Different parts of the group offer their own, often conflicting, advice on the best path from the wilderness back to power.

Left-wing Senator Bernie Sanders, a two-time Democratic presidential nominee, also criticized identity politics and accused the party of abandoning working-class voters.

Some centrist Democrats, on the other hand, said the struggle to connect with voters goes beyond the economy and immigration. They point out how the Trump campaign has been able to use the cultural message as a tool to dismantle the Democratic coalition.

Among the Republican targets in this year’s election are defunding law enforcement, cracking down on illegal border crossings and petty crimes like shoplifting, and providing greater protections for transgender Americans.

Many arose after the killing of George Floyd in 2020 and the resulting rise of the Black Lives Matter movement, as well as other efforts to advance social justice and acknowledge the dark parts of American history.

However, within a few years, some of those positions proved a liability for Democrats as they tried to win over persuasive voters and keep their coalition intact. Harris, for example, backed away from some of the positions he had taken when he first ran for president in 2019.

What does MAGA mean to these Trump supporters?

In the final month of the presidential campaign, Trump’s team made the vice president’s past support for taxpayer-funded sex-reassignment surgeries for federal prisoners and immigrants a priority.

Another ad concluded: “Kamala is theirs. President Trump is yours. “

The Trump campaign spent more than $21m on transgender ads in the first half of October — about a third of all advertising spending and nearly double what they spent on immigration and inflation, according to data compiled by AdImpact.

The kind of investment a campaign makes if it has solid data that shows the ad is moving public opinion.

After Trump’s landslide victory, Congressman Seth Moulton, a centrist from Massachusetts, said his party must rethink its approach to cultural issues.

“Democrats spend more time trying not to offend anyone than being brutally honest about the challenges that many Americans face,” Mouston told the New York Times. “I have two little girls, I don’t want them to be run over by a male athlete or former male athlete, but as a Democrat I should be afraid to say that.”

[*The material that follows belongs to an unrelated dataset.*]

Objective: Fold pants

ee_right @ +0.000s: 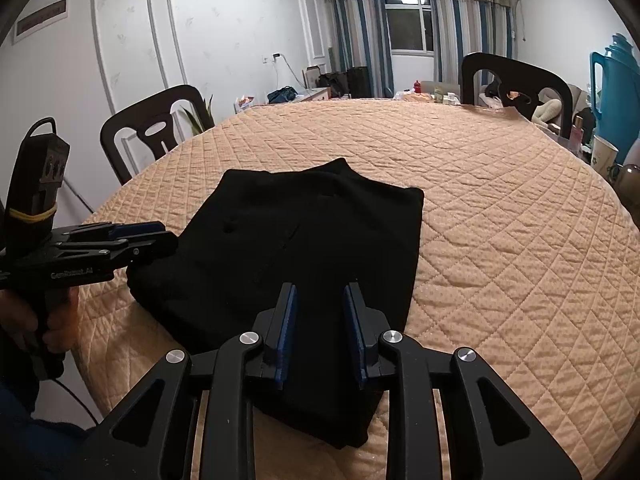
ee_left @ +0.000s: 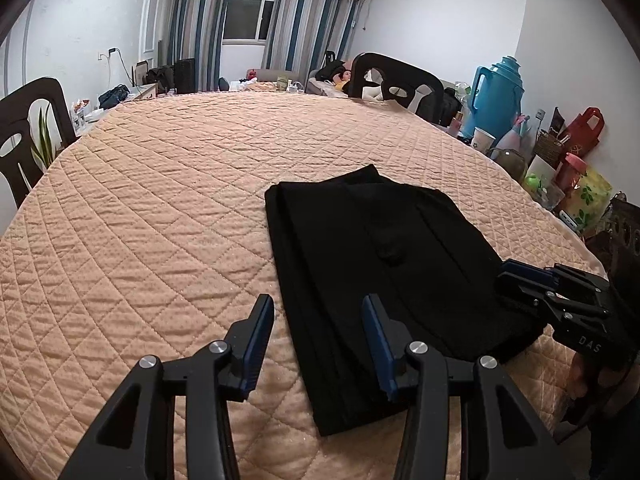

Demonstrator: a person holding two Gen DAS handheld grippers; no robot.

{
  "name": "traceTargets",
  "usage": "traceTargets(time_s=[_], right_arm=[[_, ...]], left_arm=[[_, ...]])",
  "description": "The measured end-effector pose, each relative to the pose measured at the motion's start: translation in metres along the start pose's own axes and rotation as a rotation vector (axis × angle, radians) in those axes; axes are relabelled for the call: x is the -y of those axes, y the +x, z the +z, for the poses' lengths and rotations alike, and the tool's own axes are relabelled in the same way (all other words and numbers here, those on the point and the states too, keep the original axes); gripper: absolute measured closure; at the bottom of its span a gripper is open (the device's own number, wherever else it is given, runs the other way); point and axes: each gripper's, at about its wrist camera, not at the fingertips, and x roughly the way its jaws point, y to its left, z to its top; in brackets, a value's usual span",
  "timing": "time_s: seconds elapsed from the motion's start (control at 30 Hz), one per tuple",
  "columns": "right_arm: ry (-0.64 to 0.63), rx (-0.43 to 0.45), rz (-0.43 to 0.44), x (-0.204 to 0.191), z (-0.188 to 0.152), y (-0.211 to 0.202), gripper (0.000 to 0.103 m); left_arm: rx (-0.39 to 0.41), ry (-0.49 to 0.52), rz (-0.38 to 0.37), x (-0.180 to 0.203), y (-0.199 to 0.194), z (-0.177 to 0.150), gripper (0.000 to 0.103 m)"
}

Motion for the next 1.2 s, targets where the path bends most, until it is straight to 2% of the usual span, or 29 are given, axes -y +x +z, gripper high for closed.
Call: traceTargets(time_s=[0.2, 0.47, 0.9, 1.03, 1.2], right_arm=[[0.017, -0.029, 0.0, 0.005, -0.001, 0.011, 0.078], [0.062, -0.003, -0.038, 0.019, 0.01, 0.003, 0.078], [0.07, 0.007, -0.032, 0.021, 0.018, 0.01, 0.078], [0.076, -0.047, -0.038, 0.023, 0.017, 0.023, 0.078], [0.089, -0.023, -0.049, 0.029, 0.019, 0.015, 0.078]], left_arm=[[-0.004, -0.017, -0.003, -0.008, 0.012, 0.0, 0.049], [0.003, -0.008, 0.038, -0.013, 0.011, 0.008, 0.049], [0.014, -0.006, 0.029, -0.01, 0.017, 0.019, 0.049], [-0.01, -0.014, 0.031, -0.011, 0.026, 0.018, 0.049], [-0.005, -0.009, 0.055, -0.011, 0.021, 0.02, 0.049]])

Progressive Democrats, on the other hand, reject that interpretation, and say that advocating for the rights of minorities has always been at the core of the party. Congressman John Moran wrote to X in response: “You should find another job if you want to use the election loss as an opportunity to elect the most vulnerable.”

Mike Madrid, a political strategist, has a brutal assessment of where the Democratic Alliance is today.

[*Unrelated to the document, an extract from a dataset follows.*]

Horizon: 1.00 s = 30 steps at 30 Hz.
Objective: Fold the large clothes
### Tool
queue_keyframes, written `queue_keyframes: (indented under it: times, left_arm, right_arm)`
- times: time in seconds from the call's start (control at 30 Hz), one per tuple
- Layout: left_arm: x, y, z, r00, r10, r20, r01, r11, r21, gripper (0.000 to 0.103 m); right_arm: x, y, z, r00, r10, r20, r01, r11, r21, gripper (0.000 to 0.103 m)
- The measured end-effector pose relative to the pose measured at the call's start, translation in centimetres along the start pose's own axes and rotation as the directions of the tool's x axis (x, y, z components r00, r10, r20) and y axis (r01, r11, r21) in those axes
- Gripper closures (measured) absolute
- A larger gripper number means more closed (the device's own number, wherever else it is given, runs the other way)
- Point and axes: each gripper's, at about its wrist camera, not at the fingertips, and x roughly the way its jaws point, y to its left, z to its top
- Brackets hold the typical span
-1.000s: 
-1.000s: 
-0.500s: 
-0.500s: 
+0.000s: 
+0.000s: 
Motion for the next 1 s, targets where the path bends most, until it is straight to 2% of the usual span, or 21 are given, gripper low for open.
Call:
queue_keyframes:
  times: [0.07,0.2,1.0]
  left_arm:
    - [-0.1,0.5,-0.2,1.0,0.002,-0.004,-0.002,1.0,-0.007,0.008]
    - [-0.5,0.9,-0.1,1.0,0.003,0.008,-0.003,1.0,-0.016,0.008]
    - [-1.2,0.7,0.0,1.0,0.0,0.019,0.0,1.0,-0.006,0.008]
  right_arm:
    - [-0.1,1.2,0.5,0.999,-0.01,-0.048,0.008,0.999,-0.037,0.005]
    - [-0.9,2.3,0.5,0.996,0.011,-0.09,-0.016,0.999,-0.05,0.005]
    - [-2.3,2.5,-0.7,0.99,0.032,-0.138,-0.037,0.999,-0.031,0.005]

“The Democratic Party predicted what was essentially an unholy alliance between working-class people of color and rich white people driven by cultural issues,” Madrid said. “The only glue that held this coalition together was anti-Republicanism.”

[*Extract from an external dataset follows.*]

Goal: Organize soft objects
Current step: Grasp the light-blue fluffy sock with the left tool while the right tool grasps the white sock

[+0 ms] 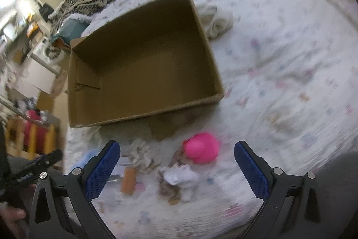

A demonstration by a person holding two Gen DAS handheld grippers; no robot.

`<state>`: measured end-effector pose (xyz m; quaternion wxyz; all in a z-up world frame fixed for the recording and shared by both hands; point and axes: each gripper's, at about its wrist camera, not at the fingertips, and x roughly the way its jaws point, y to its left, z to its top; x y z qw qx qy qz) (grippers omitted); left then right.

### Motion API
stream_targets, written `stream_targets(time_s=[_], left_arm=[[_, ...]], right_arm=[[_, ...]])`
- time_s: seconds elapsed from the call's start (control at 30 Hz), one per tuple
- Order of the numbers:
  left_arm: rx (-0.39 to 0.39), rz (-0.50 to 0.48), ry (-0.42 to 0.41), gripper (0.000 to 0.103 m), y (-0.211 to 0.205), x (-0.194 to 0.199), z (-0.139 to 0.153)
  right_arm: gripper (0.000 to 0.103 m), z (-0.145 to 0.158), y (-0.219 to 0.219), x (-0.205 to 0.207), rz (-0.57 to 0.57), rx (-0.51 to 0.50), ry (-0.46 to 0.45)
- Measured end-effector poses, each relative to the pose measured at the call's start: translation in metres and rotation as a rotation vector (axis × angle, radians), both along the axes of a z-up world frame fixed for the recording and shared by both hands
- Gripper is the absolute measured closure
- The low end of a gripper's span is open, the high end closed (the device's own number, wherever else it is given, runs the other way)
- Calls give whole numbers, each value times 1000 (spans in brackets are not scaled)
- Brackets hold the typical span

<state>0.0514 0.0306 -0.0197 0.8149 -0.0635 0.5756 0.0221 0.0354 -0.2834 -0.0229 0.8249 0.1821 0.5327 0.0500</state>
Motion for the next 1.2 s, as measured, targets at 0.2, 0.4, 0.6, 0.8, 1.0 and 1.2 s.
stream_targets(time_s=[0.2,0.4,0.6,0.8,1.0,1.2], left_arm=[[-11,5,83,5,-4,8,-17],[-53,32,158,5,-2,16,-34],[-44,16,230,8,-11,18,-59],[-65,7,276,43,-10,10,-77],[-121,-29,287,87,-13,-4,-78],[-114,-64,174,89,-7,-17,-38]], right_arm=[[0,-6,0,1,-9,-10,1],[0,-13,-10,5,-47,20,35],[0,-19,-13,7,-60,31,57],[0,-21,-12,8,-48,25,62],[0,-23,-10,10,-45,27,77],[0,-28,-19,6,-65,95,106]])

When that glue doesn’t stop, he said the team is mature.

The upcoming election is sure to be held in a Democrat-friendly political environment. And Trump, who has shown a unique ability to attract young and very young voters to the polls, ran his last campaign.

But the 2024 results will provide plenty of fuel for Democratic Angst in the coming days.

The Harris campaign itself believes that it lost to Trump because he was facing public anger due to the economic and social unrest after the Covid pandemic.

“He has faced unprecedented storms and obstacles beyond our control,” campaign chair Jen O’Malley Dillon wrote in a letter to her staff. “The whole country moved to the right, but compared to the rest of the country, the states of the field saw very little movement for him. It was very close to the places where we were competing.”

Moses Santana, a Puerto Rican who lives in Philadelphia, comes from a population that was seen as a Democratic Alliance a decade or so ago. But when he spoke to the BBC this week, he wasn’t so convinced that the Democrats were silent when they were in power – or that their message today connected with Americans like him.

“You know, Joe Biden has promised many things that are going on, like he will cancel student debt, he will help people get their citizenship,” he said. “And that didn’t happen. Donald Trump is coming [people] something new.”